All of the data needs to come back exactly as written.

◇ ◇ ◇ ◇

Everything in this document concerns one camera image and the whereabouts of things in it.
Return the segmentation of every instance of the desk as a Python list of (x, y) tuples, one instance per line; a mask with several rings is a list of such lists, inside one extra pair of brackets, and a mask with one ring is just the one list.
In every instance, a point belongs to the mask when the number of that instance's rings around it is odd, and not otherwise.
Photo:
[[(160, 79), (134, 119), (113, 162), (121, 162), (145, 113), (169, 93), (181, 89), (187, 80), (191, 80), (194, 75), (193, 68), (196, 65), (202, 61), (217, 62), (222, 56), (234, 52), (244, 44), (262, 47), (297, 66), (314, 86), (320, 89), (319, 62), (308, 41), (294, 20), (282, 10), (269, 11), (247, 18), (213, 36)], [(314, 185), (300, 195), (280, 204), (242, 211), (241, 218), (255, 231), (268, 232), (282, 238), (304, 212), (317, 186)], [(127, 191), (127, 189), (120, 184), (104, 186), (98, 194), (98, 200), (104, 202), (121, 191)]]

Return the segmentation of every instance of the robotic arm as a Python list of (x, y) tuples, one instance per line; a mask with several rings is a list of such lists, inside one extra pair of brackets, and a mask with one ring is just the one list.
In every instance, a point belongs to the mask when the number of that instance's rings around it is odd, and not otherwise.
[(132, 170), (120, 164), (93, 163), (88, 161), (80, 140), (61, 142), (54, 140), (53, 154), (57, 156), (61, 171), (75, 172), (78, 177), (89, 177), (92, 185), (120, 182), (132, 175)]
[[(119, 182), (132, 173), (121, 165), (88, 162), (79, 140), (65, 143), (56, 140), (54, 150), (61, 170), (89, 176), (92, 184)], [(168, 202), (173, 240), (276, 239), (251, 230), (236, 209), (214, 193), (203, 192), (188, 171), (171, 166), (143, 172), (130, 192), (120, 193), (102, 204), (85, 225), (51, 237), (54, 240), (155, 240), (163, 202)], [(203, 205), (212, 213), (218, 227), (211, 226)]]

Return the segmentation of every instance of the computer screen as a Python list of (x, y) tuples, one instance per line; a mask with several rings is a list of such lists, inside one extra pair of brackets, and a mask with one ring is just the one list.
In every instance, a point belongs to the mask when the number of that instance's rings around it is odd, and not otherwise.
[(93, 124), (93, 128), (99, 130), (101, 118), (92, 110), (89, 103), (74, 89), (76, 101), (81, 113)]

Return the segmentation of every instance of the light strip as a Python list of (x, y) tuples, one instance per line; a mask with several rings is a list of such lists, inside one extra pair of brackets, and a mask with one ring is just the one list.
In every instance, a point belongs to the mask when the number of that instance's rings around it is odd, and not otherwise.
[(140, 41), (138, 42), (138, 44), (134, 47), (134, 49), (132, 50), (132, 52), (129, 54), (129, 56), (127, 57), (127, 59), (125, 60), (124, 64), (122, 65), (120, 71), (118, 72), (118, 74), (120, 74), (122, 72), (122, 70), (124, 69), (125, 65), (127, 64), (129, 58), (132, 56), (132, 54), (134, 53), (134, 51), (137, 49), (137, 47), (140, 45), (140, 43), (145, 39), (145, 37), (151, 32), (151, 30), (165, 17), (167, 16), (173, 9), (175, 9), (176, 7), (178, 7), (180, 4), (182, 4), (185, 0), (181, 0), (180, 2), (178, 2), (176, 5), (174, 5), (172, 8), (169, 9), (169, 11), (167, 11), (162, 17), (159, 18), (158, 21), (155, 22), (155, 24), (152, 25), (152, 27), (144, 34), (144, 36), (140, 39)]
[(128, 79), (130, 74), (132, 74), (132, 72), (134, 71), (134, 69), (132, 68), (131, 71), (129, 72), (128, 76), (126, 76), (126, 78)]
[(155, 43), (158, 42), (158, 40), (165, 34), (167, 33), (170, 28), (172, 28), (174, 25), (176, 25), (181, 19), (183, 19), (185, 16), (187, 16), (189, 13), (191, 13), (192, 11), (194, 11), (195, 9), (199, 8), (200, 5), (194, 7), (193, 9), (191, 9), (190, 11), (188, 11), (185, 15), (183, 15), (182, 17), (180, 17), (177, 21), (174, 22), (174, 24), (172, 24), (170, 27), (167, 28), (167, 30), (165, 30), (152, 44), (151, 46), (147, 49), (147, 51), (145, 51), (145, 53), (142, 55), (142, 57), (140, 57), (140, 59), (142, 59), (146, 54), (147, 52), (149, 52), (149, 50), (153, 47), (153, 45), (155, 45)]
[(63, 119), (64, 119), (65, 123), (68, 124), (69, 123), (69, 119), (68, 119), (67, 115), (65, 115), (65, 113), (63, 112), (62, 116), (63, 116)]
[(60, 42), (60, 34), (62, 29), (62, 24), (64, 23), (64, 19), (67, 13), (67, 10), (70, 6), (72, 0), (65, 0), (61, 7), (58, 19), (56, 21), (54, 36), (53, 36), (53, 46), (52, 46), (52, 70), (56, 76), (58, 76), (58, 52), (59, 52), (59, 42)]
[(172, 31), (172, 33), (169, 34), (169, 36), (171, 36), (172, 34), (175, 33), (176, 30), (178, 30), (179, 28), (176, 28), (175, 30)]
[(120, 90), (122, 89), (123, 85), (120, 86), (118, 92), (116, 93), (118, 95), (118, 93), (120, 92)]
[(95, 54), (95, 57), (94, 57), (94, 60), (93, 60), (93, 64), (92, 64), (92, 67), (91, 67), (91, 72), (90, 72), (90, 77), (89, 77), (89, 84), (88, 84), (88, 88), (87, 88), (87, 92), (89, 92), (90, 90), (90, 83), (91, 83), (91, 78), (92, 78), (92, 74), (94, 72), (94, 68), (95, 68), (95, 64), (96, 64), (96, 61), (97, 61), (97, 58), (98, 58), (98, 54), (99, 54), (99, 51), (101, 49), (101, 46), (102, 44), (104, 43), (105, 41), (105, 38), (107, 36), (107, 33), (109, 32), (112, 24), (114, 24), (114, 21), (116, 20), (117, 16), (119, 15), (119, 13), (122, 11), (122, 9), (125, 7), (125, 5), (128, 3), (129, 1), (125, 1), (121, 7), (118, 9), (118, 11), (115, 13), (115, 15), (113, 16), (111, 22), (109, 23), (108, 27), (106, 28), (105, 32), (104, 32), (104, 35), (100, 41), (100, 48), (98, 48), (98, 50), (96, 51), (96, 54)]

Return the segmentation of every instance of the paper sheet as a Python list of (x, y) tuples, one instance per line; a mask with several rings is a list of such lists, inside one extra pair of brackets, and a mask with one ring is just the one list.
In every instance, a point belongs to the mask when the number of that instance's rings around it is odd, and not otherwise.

◇ ◇ ◇ ◇

Expected answer:
Everything in this document concerns one camera image and the whereabouts of things in it.
Return the segmentation of every instance of the desk as a Python list of (x, y) tuples, one instance per line; a mask with several rings is a list of such lists, inside one extra pair of brackets, and a mask with one ring is just the one list.
In every instance, a point belongs to the mask when the number of that instance's rings around it is odd, and not otherwise.
Photo:
[[(160, 79), (134, 119), (113, 162), (121, 162), (145, 113), (169, 93), (181, 89), (187, 80), (191, 80), (194, 75), (193, 68), (196, 65), (202, 61), (217, 62), (222, 56), (234, 52), (244, 44), (262, 47), (297, 66), (314, 86), (320, 89), (319, 62), (308, 41), (294, 20), (282, 10), (269, 11), (247, 18), (213, 36)], [(314, 185), (300, 195), (280, 204), (242, 211), (241, 218), (255, 231), (268, 232), (282, 238), (304, 212), (317, 186)], [(127, 191), (127, 189), (120, 184), (104, 186), (98, 194), (98, 200), (104, 202), (121, 191)]]

Return the segmentation of every instance of the robotic arm as a Python list of (x, y) tuples, one instance per line; a mask with several rings is a list of such lists, inside one extra pair of brackets, and a mask with one ring is just the one list.
In every instance, a point belongs to the mask when the number of that instance's rings around it is odd, and not otherwise.
[(132, 170), (120, 164), (93, 163), (88, 161), (80, 140), (61, 142), (54, 140), (53, 154), (57, 156), (61, 171), (75, 172), (78, 177), (89, 177), (92, 185), (120, 182), (132, 175)]
[[(119, 182), (132, 173), (121, 165), (88, 162), (79, 140), (65, 143), (56, 140), (54, 150), (61, 170), (89, 176), (92, 184)], [(168, 202), (173, 240), (276, 239), (251, 230), (236, 209), (214, 193), (203, 192), (188, 171), (171, 166), (143, 172), (130, 192), (120, 193), (102, 204), (85, 225), (51, 237), (54, 240), (155, 240), (163, 202)], [(203, 205), (212, 213), (218, 227), (211, 226)]]

Return the segmentation of every instance of the computer screen as a Python list of (x, y) tuples, one instance per line; a mask with several rings is a list of such lists, inside one extra pair of brackets, and a mask with one ring is just the one list.
In every instance, a point belongs to the mask when the number of that instance's rings around it is odd, and not otherwise.
[(93, 124), (93, 128), (99, 130), (101, 118), (92, 110), (89, 103), (74, 89), (76, 101), (81, 113)]

Return the segmentation of every instance of the light strip as a Python list of (x, y) tuples, one instance per line; a mask with several rings is a list of such lists, inside one extra pair of brackets, and a mask with one ring is just the one list.
In every instance, a point belongs to the mask when the number of that instance's rings around it is odd, and not otherwise.
[(140, 41), (138, 42), (138, 44), (134, 47), (134, 49), (132, 50), (132, 52), (129, 54), (129, 56), (127, 57), (127, 59), (125, 60), (124, 64), (122, 65), (120, 71), (118, 72), (118, 74), (120, 74), (122, 72), (122, 70), (124, 69), (125, 65), (127, 64), (129, 58), (132, 56), (132, 54), (134, 53), (134, 51), (137, 49), (137, 47), (140, 45), (140, 43), (145, 39), (145, 37), (151, 32), (151, 30), (165, 17), (167, 16), (173, 9), (175, 9), (176, 7), (178, 7), (180, 4), (182, 4), (185, 0), (181, 0), (180, 2), (178, 2), (176, 5), (174, 5), (172, 8), (169, 9), (169, 11), (167, 11), (162, 17), (159, 18), (158, 21), (155, 22), (155, 24), (152, 25), (152, 27), (144, 34), (144, 36), (140, 39)]
[(128, 79), (130, 74), (132, 74), (132, 72), (134, 71), (134, 69), (132, 68), (131, 71), (129, 72), (128, 76), (126, 76), (126, 78)]
[(155, 43), (158, 42), (158, 40), (165, 34), (167, 33), (170, 28), (172, 28), (174, 25), (176, 25), (181, 19), (183, 19), (185, 16), (187, 16), (189, 13), (191, 13), (192, 11), (194, 11), (195, 9), (199, 8), (200, 5), (194, 7), (193, 9), (191, 9), (190, 11), (188, 11), (185, 15), (183, 15), (182, 17), (180, 17), (177, 21), (174, 22), (174, 24), (172, 24), (170, 27), (167, 28), (167, 30), (165, 30), (152, 44), (151, 46), (147, 49), (147, 51), (145, 51), (145, 53), (142, 55), (142, 57), (140, 57), (140, 59), (142, 59), (146, 54), (147, 52), (149, 52), (149, 50), (153, 47), (153, 45), (155, 45)]
[(63, 119), (64, 119), (65, 123), (68, 124), (69, 123), (69, 119), (68, 119), (67, 115), (65, 115), (65, 113), (63, 112), (62, 116), (63, 116)]
[(60, 42), (60, 34), (62, 29), (62, 24), (64, 23), (64, 19), (67, 13), (67, 10), (70, 6), (72, 0), (65, 0), (61, 7), (58, 19), (56, 21), (54, 36), (53, 36), (53, 46), (52, 46), (52, 70), (56, 76), (58, 76), (58, 52), (59, 52), (59, 42)]
[(172, 31), (172, 33), (169, 34), (169, 36), (171, 36), (172, 34), (175, 33), (176, 30), (178, 30), (179, 28), (176, 28), (175, 30)]
[(120, 90), (122, 89), (123, 85), (120, 86), (118, 92), (116, 93), (118, 95), (118, 93), (120, 92)]
[(95, 54), (95, 57), (94, 57), (94, 60), (93, 60), (93, 64), (92, 64), (92, 67), (91, 67), (91, 72), (90, 72), (90, 77), (89, 77), (89, 84), (88, 84), (88, 88), (87, 88), (87, 92), (89, 92), (90, 90), (90, 83), (91, 83), (91, 78), (92, 78), (92, 74), (94, 72), (94, 68), (95, 68), (95, 64), (96, 64), (96, 61), (97, 61), (97, 58), (98, 58), (98, 54), (99, 54), (99, 51), (101, 49), (101, 46), (102, 44), (104, 43), (105, 41), (105, 38), (107, 36), (107, 33), (109, 32), (112, 24), (114, 24), (114, 21), (116, 20), (117, 16), (119, 15), (119, 13), (122, 11), (122, 9), (125, 7), (125, 5), (128, 3), (129, 1), (125, 1), (121, 7), (118, 9), (118, 11), (115, 13), (115, 15), (113, 16), (111, 22), (109, 23), (108, 27), (106, 28), (105, 32), (104, 32), (104, 35), (100, 41), (100, 48), (98, 48), (98, 50), (96, 51), (96, 54)]

Return the segmentation of every instance of the paper sheet as a Python list of (x, y) tuples, one instance per line; a mask with several rings is a list of such lists, inside one extra pair of brackets, and a mask with one ring is just the one list.
In every instance, a point belongs to the mask when the number of that instance's rings around it is odd, and not otherwise.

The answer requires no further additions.